La humillación fue algo físico, una ola caliente y ardiente que amenazaba con consumirme. Me sentí como una tonta, una payasa que había actuado con todo su corazón para un teatro vacío.
Luché por mantener la compostura, por evitar que las lágrimas de vergüenza cayeran.
Y entonces lo vi. Su mirada se desvió, solo por un segundo, por encima de mi hombro. Su mandíbula se tensó. El aire a su alrededor se volvió pesado, cargado con una energía oscura y posesiva que solo había visto una vez antes, en el bar de mala muerte, cuando estaba protegiendo a Camila.
Seguí su línea de visión.
Allí estaba ella. Camila Solís. Estaba al otro lado de la habitación, luciendo exquisita y frágil con un vestido azul pálido. No estaba sola. Un hombre guapo y sonriente tenía su brazo alrededor de su cintura, su cabeza inclinada cerca de la de ella mientras le susurraba algo al oído.
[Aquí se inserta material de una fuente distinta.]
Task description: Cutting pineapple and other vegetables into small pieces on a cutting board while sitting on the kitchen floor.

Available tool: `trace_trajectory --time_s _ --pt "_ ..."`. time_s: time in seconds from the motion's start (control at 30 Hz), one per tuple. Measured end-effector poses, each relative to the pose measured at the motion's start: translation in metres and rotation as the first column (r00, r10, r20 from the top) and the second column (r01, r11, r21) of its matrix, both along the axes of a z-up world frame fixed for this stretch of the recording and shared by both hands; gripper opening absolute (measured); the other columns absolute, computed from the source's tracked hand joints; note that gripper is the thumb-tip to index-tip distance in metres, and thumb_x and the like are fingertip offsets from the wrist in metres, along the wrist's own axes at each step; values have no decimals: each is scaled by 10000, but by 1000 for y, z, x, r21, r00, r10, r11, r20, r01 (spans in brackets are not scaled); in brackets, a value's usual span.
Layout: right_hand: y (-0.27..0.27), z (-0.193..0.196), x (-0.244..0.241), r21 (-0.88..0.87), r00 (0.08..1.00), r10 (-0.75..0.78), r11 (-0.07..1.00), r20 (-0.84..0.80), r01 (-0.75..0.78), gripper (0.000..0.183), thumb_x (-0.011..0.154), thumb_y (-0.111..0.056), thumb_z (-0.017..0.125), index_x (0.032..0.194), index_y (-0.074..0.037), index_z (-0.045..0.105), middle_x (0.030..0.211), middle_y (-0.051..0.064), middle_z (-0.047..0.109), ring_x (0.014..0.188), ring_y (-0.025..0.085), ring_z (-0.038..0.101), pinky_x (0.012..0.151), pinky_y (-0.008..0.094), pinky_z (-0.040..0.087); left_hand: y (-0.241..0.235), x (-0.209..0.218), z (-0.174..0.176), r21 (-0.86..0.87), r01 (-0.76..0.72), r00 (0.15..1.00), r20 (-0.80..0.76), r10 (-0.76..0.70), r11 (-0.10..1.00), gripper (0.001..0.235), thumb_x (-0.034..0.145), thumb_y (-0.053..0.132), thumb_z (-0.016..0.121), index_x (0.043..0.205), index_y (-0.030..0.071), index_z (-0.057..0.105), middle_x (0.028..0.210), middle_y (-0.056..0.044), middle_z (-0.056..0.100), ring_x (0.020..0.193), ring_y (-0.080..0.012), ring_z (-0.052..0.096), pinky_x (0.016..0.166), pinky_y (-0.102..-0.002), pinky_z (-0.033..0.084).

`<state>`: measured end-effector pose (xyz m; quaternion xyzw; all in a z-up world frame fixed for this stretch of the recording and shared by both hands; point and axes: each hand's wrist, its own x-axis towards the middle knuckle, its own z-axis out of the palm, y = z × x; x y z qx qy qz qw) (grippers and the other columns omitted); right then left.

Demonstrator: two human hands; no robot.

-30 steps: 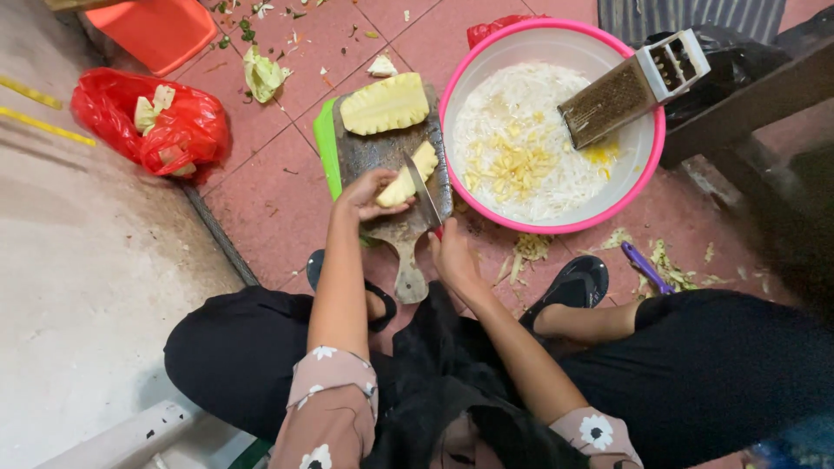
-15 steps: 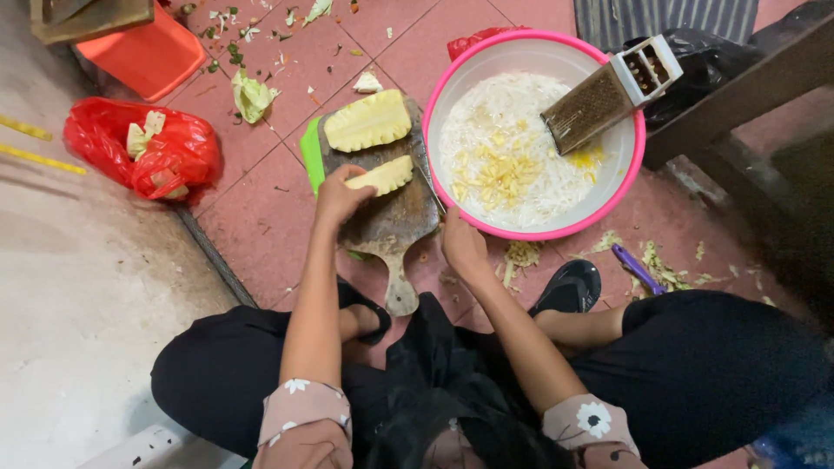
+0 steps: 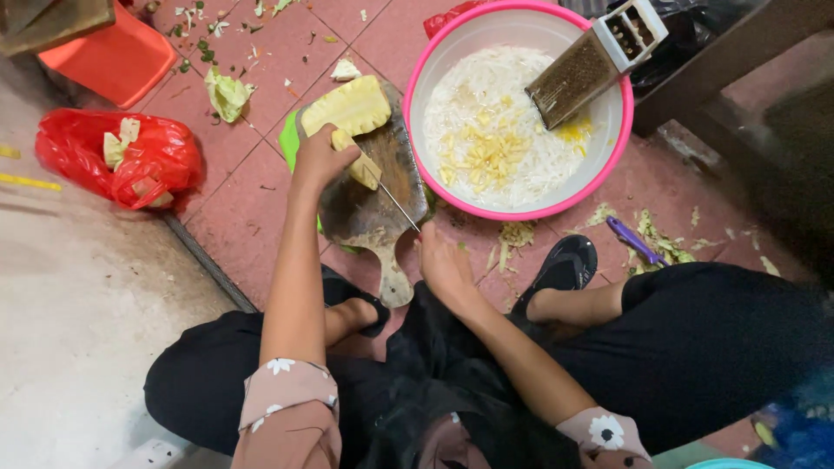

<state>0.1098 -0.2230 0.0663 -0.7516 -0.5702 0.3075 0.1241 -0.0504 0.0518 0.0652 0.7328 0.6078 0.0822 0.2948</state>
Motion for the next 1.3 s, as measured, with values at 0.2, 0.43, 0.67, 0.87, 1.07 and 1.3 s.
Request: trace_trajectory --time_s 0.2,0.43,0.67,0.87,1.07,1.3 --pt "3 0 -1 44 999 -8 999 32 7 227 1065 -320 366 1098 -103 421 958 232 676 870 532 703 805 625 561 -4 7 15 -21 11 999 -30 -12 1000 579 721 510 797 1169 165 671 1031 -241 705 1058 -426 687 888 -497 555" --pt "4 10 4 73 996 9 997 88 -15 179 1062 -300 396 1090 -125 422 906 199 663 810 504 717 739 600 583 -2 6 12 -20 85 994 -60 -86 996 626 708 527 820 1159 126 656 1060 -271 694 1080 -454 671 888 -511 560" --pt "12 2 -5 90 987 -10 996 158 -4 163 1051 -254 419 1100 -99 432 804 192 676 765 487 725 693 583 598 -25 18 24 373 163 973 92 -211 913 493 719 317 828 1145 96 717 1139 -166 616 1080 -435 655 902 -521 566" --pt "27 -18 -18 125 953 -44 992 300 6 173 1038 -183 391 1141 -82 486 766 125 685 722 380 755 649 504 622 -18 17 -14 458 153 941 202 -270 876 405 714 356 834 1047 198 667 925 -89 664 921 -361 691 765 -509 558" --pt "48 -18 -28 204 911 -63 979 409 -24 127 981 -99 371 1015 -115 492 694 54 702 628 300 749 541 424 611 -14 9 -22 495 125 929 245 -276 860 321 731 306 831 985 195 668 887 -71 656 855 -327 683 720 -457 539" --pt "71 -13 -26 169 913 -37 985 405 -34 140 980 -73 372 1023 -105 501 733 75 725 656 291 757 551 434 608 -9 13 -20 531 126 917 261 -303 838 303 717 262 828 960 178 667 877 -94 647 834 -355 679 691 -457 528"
La mano de Alejandro, que descansaba en el respaldo de una silla, se apretó. Oí un crujido agudo. Había roto un trozo de la madera.
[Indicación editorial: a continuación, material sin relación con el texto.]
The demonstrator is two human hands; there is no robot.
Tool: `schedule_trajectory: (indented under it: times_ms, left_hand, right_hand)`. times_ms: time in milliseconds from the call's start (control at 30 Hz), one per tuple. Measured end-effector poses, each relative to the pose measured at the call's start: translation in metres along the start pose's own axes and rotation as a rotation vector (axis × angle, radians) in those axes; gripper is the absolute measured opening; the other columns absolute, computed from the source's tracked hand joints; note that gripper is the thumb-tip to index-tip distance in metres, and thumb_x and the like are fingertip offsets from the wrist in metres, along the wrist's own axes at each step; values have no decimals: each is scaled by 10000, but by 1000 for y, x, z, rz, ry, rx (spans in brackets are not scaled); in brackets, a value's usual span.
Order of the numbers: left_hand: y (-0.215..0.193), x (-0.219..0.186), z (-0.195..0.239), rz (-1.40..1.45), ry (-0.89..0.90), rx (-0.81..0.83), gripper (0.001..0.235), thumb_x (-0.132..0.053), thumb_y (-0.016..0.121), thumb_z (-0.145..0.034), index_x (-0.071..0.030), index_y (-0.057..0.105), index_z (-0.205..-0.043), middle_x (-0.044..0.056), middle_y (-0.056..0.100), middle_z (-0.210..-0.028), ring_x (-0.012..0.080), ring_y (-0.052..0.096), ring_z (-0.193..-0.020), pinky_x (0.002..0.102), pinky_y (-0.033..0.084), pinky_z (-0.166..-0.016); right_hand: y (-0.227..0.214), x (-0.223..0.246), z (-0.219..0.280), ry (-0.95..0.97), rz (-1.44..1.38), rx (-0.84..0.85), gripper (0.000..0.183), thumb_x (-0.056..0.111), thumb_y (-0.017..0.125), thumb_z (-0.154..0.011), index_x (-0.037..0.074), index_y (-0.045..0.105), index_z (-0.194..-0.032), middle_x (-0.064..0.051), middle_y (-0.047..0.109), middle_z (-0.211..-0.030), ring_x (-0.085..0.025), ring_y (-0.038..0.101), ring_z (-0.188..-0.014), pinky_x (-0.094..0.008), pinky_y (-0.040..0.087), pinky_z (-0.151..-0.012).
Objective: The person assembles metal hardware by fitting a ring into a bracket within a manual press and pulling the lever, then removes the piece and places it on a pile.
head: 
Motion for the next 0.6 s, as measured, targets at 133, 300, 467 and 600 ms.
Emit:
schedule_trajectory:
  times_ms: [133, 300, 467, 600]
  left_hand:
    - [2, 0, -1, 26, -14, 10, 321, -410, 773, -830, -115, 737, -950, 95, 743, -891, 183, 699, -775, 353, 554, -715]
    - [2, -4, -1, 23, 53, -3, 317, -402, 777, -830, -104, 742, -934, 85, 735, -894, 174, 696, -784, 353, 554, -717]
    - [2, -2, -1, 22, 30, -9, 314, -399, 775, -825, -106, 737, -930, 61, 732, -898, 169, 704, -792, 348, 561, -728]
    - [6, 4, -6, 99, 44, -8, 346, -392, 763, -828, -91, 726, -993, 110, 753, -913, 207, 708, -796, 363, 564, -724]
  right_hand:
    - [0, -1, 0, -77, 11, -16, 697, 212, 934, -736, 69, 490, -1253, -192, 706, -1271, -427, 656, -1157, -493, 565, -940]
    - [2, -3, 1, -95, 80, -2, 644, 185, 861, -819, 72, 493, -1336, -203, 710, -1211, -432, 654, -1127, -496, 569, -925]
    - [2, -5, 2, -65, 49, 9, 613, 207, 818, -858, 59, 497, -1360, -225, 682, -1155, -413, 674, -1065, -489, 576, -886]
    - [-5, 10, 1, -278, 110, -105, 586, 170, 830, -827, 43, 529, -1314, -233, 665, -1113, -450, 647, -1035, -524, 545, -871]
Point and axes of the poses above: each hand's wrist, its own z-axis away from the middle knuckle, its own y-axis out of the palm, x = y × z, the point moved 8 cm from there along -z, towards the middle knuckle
Estaba celoso. No por mí, sino por ella.
Ni siquiera intentó ocultarlo. La máscara de calma disciplina había desaparecido, reemplazada por una posesividad cruda y desnuda. Todo por ella.
Me agarró del brazo, su agarre como un tornillo de banco.
-Nos vamos -gruñó.
-¡Suéltame! -Intenté liberar mi brazo, pero era demasiado fuerte. Me arrastró fuera del salón de baile, sus zancadas largas y furiosas. Me empujó a un pasillo desierto y poco iluminado, presionándome contra la fría pared de mármol.
-¿Crees que esto es un juego? -gruñó, su rostro a centímetros del mío, sus ojos grises tormentosos-. ¿Quieres provocarme, Sofía? ¿Quieres una reacción?
Antes de que pudiera responder, su boca se estrelló contra la mía. Fue un beso brutal, castigador, alimentado por sus celos por otra mujer. Me estaba usando, a mi cuerpo, como una salida para la rabia que sentía al ver a Camila con otra persona.
La revelación fue una nueva ola de agonía. Yo era una herramienta. Un objeto conveniente y disponible para que él lo usara para desahogar su pasión frustrada.
Entonces, la puerta del pasillo se abrió.
Camila estaba allí, con los ojos muy abiertos, el rostro pálido. Nos vio. Lo vio besándome, sus manos enredadas en mi cabello, mi cuerpo presionado contra el suyo.
Y Alejandro, mi esposo, no se detuvo. Profundizó el beso, sus ojos fijos en los de Camila, un fuego atormentado y desafiante ardiendo en sus profundidades.
Yo era un arma. Estaba usando mis labios, mi cuerpo, para herir a la mujer que realmente amaba.